For more than 20 years, scientists have worked to isolate or engineer antibodies for diagnostic tools or treatments. This work is challenging and expensive.
Antibodies are tiny Y-shaped structures made of four proteins. The tips of the Y recognize and bind to antigens like viruses, and the stem end directs what’s done after binding. Scientists have found simpler antibodies in llamas, and engineered these to help treat two dangerous viruses.

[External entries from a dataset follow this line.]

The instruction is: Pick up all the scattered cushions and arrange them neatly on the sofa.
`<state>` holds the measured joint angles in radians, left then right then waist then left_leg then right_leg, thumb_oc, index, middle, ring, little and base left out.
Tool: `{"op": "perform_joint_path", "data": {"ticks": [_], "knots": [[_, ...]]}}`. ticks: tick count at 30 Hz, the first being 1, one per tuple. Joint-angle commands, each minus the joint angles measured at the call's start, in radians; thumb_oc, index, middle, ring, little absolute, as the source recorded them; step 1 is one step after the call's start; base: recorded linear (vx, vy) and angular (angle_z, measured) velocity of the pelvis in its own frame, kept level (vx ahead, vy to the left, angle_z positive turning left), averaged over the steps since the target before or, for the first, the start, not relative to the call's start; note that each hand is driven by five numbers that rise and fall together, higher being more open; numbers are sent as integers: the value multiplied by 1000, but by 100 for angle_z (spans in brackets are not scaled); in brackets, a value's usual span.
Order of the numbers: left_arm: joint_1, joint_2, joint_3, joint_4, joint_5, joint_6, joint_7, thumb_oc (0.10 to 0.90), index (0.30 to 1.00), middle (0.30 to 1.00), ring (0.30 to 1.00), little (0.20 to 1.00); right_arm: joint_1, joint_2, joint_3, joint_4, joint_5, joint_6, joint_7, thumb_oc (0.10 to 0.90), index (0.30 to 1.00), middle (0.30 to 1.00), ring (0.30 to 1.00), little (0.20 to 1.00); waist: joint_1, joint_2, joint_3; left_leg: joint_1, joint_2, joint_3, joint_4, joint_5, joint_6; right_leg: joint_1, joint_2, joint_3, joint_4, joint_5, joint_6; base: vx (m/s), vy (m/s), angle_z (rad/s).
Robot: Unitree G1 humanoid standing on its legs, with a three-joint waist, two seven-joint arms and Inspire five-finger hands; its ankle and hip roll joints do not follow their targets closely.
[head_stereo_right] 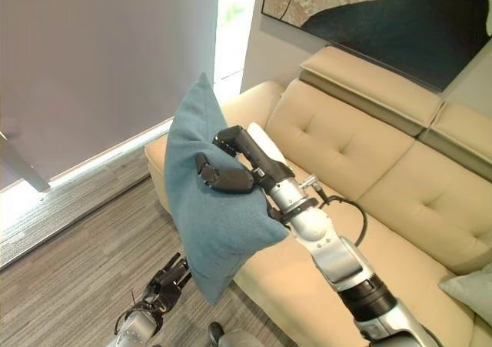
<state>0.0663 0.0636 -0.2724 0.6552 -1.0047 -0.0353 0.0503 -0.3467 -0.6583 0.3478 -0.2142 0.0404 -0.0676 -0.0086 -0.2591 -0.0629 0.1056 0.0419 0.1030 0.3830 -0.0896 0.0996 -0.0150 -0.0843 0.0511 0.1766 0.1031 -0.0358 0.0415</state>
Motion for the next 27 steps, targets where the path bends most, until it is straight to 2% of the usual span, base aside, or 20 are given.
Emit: {"op": "perform_joint_path", "data": {"ticks": [1,9,10,11,12,20,27], "knots": [[-32,-31,-96,38,3,24,-74,800,900,900,900,900,-251,170,-167,-249,120,-194,-183,400,300,300,300,300,12,-65,-115,70,-3,-44,31,-193,-23,-6,-79,-65,-76,37,96,1,3,7],[-141,-44,-233,-29,24,20,-119,800,900,900,900,900,-285,220,-137,-238,120,-197,-187,400,300,300,300,300,-8,-63,-107,74,-4,-44,32,-199,-20,-2,-80,-62,-74,35,98,0,1,1],[-154,-44,-250,-50,15,17,-126,579,568,568,568,568,-290,226,-135,-235,118,-198,-188,400,300,300,300,300,-11,-61,-106,74,-5,-44,32,-199,-20,-2,-79,-61,-75,35,98,0,0,0],[-166,-43,-270,-72,6,18,-134,467,401,401,401,401,-295,235,-132,-231,117,-199,-189,400,300,300,300,300,-13,-60,-107,71,-5,-40,32,-195,-21,-6,-79,-58,-76,40,97,0,0,0],[-178,-44,-281,-93,-6,14,-140,400,300,300,300,300,-299,241,-129,-227,116,-199,-189,400,300,300,300,300,-16,-58,-106,71,-6,-39,31,-194,-21,-7,-79,-57,-76,41,98,0,0,0],[-220,-29,-341,-204,-46,5,-178,400,300,300,300,300,-302,262,-124,-211,93,-197,-177,400,300,300,300,300,-27,-46,-105,71,-4,-33,33,-195,-21,-11,-79,-52,-79,45,98,-3,-6,-6],[-202,-8,-326,-221,-22,4,-189,400,300,300,300,300,-255,255,-151,-215,65,-195,-162,400,300,300,300,300,-19,-37,-106,67,-1,-40,39,-191,-26,-7,-79,-61,-83,41,93,-4,-21,-2]]}}
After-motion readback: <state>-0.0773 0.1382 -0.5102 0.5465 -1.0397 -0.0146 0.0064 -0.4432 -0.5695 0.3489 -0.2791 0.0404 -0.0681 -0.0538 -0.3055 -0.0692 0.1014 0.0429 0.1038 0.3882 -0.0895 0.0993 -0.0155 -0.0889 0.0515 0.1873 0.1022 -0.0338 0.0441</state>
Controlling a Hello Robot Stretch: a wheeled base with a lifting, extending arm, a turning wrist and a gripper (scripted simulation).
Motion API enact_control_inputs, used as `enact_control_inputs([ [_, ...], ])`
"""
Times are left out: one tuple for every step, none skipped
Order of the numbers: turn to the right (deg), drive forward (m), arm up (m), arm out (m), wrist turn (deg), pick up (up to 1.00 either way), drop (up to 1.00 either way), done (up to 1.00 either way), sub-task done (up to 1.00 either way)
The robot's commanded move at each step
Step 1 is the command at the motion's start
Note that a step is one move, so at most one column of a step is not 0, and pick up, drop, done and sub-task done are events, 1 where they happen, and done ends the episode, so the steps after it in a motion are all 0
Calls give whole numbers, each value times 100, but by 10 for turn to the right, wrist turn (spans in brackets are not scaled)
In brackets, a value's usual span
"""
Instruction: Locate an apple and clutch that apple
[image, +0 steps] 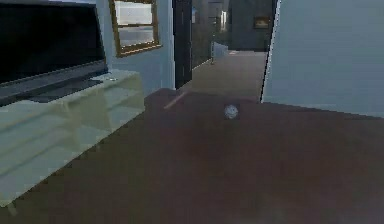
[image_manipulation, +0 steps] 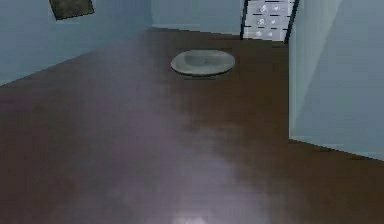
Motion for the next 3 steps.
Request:
enact_control_inputs([
  [0, 100, 0, 0, 0, 0, 0, 0, 0],
  [0, 100, 0, 0, 0, 0, 0, 0, 0],
  [90, 0, 0, 0, 0, 0, 0, 0, 0],
])
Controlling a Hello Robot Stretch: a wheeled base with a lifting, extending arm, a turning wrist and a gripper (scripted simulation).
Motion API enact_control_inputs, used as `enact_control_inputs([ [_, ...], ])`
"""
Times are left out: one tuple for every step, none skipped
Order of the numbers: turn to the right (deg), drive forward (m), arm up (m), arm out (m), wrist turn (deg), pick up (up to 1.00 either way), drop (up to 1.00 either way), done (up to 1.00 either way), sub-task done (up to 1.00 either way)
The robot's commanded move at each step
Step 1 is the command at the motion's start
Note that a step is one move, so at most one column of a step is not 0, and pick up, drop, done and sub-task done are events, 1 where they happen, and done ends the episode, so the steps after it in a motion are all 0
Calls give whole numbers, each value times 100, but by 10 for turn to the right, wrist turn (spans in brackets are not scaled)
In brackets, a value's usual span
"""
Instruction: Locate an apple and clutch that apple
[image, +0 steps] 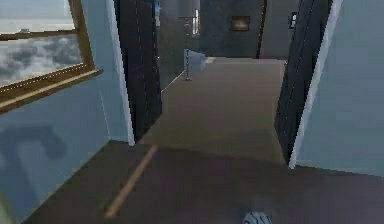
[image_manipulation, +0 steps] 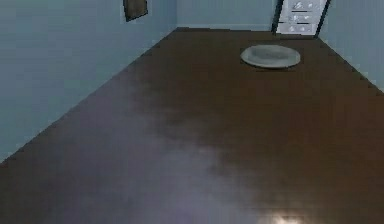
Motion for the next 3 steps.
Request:
enact_control_inputs([
  [0, 35, 0, 0, 0, 0, 0, 0, 0],
  [-90, 0, 0, 0, 0, 0, 0, 0, 0],
  [0, 100, 0, 0, 0, 0, 0, 0, 0],
])
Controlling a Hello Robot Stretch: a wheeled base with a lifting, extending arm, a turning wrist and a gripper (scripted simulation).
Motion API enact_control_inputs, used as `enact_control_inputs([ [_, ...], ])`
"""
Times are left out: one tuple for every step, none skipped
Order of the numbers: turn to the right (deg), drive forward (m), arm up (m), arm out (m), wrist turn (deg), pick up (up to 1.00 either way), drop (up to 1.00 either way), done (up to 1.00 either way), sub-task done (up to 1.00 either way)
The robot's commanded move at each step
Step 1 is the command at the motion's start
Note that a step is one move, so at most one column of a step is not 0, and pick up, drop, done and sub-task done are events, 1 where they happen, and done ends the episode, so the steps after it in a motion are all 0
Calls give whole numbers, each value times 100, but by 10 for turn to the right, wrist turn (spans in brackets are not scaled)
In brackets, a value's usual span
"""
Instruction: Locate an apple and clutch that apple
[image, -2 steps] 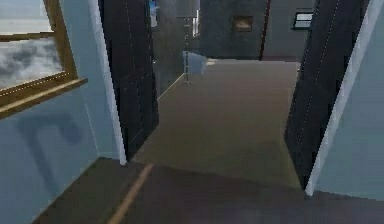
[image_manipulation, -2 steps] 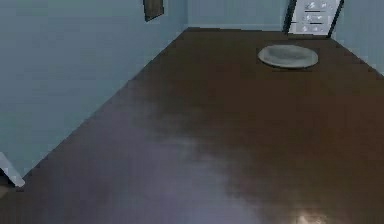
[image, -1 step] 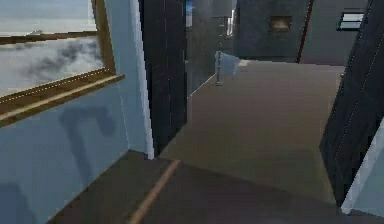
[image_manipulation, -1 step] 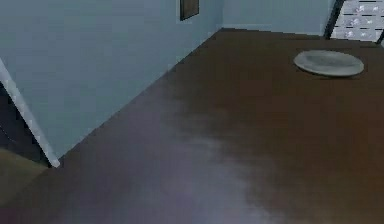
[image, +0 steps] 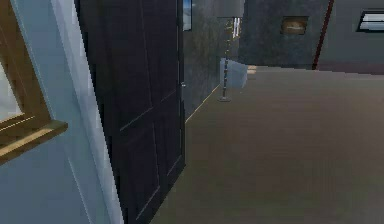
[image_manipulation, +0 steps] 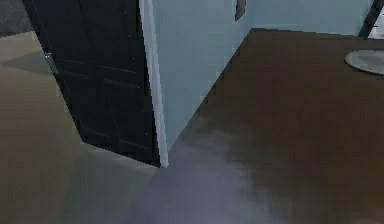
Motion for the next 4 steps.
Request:
enact_control_inputs([
  [-60, 0, 0, 0, 0, 0, 0, 0, 0],
  [0, 15, 0, 0, 0, 0, 0, 0, 0],
  [450, 0, 0, 0, 0, 0, 0, 0, 0],
  [60, 0, 0, 0, 0, 0, 0, 0, 0],
])
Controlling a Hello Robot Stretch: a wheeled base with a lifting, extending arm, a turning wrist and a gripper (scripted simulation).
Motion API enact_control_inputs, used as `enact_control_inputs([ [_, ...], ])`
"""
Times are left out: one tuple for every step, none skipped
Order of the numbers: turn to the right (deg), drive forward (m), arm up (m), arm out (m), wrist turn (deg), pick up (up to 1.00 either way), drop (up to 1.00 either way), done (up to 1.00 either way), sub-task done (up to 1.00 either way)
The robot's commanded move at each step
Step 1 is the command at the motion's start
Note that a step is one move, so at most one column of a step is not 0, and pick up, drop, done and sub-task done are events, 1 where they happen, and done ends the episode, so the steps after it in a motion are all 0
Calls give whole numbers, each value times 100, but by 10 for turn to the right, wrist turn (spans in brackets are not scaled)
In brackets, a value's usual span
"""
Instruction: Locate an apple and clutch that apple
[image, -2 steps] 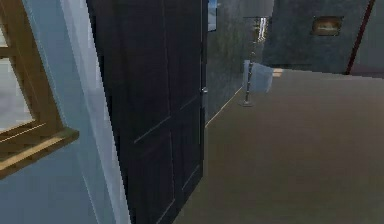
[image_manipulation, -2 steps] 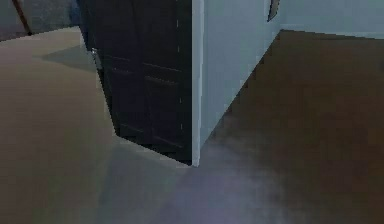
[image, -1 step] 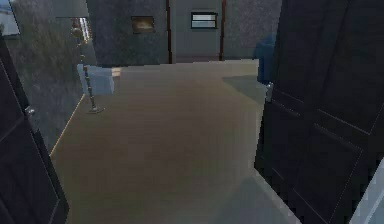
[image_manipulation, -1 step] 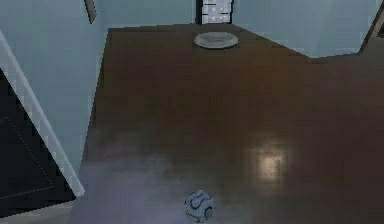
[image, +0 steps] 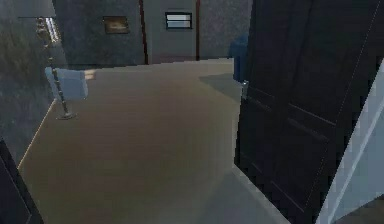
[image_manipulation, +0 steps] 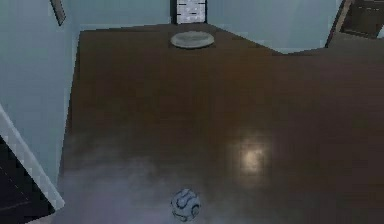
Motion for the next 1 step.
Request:
enact_control_inputs([
  [0, 100, 0, 0, 0, 0, 0, 0, 0],
])
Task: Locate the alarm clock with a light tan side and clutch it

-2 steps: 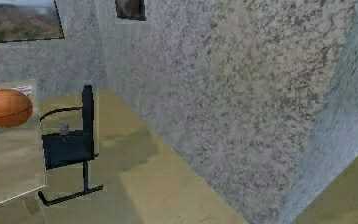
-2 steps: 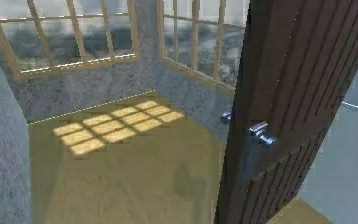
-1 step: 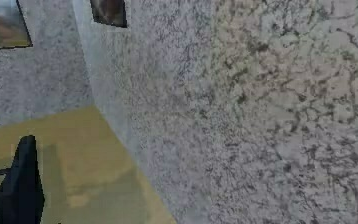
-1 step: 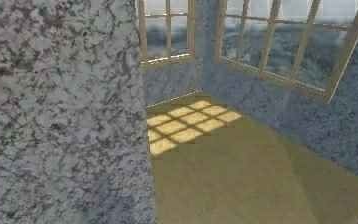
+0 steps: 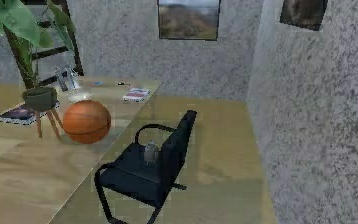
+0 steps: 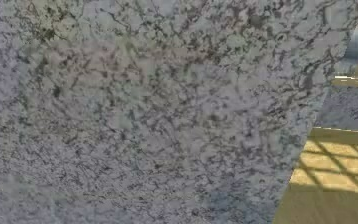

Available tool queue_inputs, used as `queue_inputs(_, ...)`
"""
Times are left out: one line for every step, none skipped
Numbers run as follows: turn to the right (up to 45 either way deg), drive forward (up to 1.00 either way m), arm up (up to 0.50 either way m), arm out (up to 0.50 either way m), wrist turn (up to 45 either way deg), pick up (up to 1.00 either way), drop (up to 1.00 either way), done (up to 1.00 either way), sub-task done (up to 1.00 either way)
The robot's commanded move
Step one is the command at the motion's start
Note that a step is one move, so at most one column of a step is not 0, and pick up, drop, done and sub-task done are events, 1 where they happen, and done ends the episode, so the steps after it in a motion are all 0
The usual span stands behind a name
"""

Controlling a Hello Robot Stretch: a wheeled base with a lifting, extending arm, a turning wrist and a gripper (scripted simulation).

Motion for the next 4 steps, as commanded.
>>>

Llamas and nurse sharks were discovered to produce antibodies that are about half the size of human antibodies in the 1980s, but their use began to take off in 2012. These smaller antibodies are much easier to produce and engineer than human antibodies, and they can get inside cells easily and access deep tissues.
Scientists use them to track proteins in the body, neutralize viruses and label cancer cells. It’s also possible to make them even smaller, using just the section from the tip of the Y. These “nanobodies” are inherently soluble and can bind to antigens that are difficult to access.
Because nanobodies are so small, they can also be made in large amounts using genetically engineered bacteria like E. coli.
Now scientists have added a new twist, linking different antibodies together to make them more effective in treating infections by two dangerous pathogens.
Bunyaviruses are a group of viruses that could cause future epidemics. These viruses are spread by arthropods like mosquitoes and are a threat to animals and humans.
Rift Valley fever virus causes recurrent outbreaks in Africa and the Arabian Peninsula. Rift Valley fever virus mainly infects livestock, causing pregnancy loss. Rift Valley fever virus also can infect humans by contact with infected animal tissue or through a mosquito bite.
Schmallenberg virus infects cows and leads to fever, reduced milk production and birth defects, but it doesn’t infect humans. Rift Valley fever virus and Schmallenberg virus do not have effective therapies.
The scientists infected llamas with Rift Valley fever virus or Schmallenberg virus and then isolated antibody-producing cells from the animals’ blood. They discovered that the llamas made 70 different varieties of antibodies that bound to Rift Valley fever virus or Schmallenberg virus proteins. They tested each of the antibodies, but no individual antibody helped much to prevent infection.
The scientists found a way to permanently link multiple antibodies together using two bacterial proteins, called SpyTag and SpyCatcher. When two or three antibodies were linked, they were much more effective in preventing Rift Valley fever virus and Schmallenberg virus infections.
The scientists tested different combinations of antibodies and compared them with control groups of untreated mice. For the Rift Valley fever virus tests, all the untreated mice died, but 20 percent of the ones treated with antibodies survived. For the Schmallenberg virus tests, all the untreated mice died, but one combination of antibodies protected all the treated mice.
This approach could be used to make antibodies to treat a variety of viral infections. Converting llama antibodies into nanobodies makes them easy to produce in large amounts.
We hope that this will be another option should another viral pandemic occur.